First issue is creating a new record is kind of a pain. I can't seem to just do ModelA.find(1).first.create(:second_object => ModelA.find(2)) like I was hoping. The only way I was able to create records correctly was to do ModelA.find(1).first.create(:second_object_id => 2, :second_object_type => 'ModelA'). Is there any way to do it without having to use a string for the object_type at the very least?

The second issue seems to be retrieving a list of objects. With the 2 record setup in the database (as previously described), when I do ModelA.find(1).first.collect(&:second_object) I get [nil] as the result. The only way I can seem to get a non-nil result I have to do ModelA.find(1).first.collect(&:second_object_id), but that only returns the second_object's id, not the object's type. How can I get both bits of information, or do I need to collect twice?

Thanks again. I'm learning a lot by trying these different methodologies out!

Matthew Shapiro wrote:

Ok so since I cannot figure out how why that error is occurring, I commented out the membership stuff

Why did you comment it out? You can always use your version control system to bring it back.

and went with the single table with 2 object method.

Probably a bad idea. It's worth taking the time to model your data correctly.

Best,

Actually I think I just found a massively easier way.

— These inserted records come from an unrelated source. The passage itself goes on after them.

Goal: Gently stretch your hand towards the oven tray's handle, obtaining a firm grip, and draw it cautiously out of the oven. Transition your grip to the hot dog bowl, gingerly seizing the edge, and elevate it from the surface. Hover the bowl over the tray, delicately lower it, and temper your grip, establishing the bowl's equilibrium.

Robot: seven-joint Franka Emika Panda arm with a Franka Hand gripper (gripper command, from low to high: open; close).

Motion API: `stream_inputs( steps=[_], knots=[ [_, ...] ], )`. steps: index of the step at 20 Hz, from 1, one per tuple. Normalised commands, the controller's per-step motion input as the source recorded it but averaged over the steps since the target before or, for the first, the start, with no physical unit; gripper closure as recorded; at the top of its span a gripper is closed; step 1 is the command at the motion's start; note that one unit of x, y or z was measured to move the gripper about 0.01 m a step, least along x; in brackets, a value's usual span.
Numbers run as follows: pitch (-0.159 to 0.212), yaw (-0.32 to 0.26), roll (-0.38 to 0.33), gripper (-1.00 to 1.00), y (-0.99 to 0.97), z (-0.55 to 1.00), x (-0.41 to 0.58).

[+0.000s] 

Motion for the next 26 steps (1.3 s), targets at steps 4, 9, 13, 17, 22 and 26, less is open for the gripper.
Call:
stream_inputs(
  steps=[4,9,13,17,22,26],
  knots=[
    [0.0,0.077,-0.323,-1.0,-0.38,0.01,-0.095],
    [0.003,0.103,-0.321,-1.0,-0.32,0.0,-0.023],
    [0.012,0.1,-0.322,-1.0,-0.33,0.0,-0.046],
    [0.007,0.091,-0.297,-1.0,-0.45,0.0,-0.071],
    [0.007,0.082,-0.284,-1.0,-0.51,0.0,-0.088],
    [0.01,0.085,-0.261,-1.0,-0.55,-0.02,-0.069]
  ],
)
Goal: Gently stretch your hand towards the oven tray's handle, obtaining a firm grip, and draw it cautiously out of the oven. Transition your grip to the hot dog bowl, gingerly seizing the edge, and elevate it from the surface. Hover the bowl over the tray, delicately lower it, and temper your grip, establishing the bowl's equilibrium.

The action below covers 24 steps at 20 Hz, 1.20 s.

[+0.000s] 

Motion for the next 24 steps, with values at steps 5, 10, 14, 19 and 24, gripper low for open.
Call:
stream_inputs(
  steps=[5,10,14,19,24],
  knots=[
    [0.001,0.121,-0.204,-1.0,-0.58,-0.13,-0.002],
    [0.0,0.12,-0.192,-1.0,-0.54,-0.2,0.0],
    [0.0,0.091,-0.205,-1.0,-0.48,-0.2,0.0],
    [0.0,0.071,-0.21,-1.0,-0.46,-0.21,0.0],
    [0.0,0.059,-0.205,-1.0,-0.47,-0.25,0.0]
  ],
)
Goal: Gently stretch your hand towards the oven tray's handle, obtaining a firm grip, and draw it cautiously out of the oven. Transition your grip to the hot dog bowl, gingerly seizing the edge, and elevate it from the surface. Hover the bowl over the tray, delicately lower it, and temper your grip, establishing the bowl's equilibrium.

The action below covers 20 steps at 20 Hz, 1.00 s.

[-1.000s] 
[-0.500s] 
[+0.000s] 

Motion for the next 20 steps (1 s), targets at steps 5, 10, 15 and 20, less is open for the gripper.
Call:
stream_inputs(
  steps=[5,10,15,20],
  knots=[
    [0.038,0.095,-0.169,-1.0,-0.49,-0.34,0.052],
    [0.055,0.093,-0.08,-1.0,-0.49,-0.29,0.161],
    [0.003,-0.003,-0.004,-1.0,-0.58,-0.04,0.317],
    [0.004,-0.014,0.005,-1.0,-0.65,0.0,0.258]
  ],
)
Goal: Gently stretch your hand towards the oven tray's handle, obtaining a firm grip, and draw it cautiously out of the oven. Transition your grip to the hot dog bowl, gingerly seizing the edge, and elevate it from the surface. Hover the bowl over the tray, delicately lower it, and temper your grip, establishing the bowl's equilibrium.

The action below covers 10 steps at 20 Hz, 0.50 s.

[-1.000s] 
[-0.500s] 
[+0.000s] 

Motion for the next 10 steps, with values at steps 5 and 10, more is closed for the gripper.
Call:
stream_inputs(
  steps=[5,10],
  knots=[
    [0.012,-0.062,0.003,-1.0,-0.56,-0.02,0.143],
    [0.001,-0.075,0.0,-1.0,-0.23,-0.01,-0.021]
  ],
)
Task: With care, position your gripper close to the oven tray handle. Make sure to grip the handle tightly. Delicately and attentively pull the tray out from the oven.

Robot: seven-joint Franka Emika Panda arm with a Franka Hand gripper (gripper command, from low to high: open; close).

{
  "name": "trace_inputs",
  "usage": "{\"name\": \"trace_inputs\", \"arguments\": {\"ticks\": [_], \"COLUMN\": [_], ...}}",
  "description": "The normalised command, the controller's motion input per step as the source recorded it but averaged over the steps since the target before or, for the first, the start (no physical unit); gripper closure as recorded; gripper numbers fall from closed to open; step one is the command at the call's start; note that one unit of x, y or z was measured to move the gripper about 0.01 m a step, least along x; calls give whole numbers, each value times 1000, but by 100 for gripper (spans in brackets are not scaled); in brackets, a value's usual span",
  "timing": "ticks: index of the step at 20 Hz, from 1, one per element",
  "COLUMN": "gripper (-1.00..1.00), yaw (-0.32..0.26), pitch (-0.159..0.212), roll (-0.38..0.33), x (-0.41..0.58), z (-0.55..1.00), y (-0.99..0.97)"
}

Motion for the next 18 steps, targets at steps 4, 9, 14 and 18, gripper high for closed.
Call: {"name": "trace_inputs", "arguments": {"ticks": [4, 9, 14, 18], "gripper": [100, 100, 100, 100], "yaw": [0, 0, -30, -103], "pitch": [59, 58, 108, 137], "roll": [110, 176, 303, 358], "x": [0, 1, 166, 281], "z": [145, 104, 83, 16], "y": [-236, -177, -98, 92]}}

I got the has_many_polymorphs plugin and it simplified my models. This is what I have now:

class Relationship < ActiveRecord::Base   has_many_polymorphs :nodes, :from => [:topics, :notes], :through => :node_memberships end

class NodeMembership < ActiveRecord::Base   belongs_to :node, :polymorphic => true   belongs_to :relationship end

class ModelA < ActiveRecord::Base end

This allows me to successfully do @node.relationships.collect(&:nodes).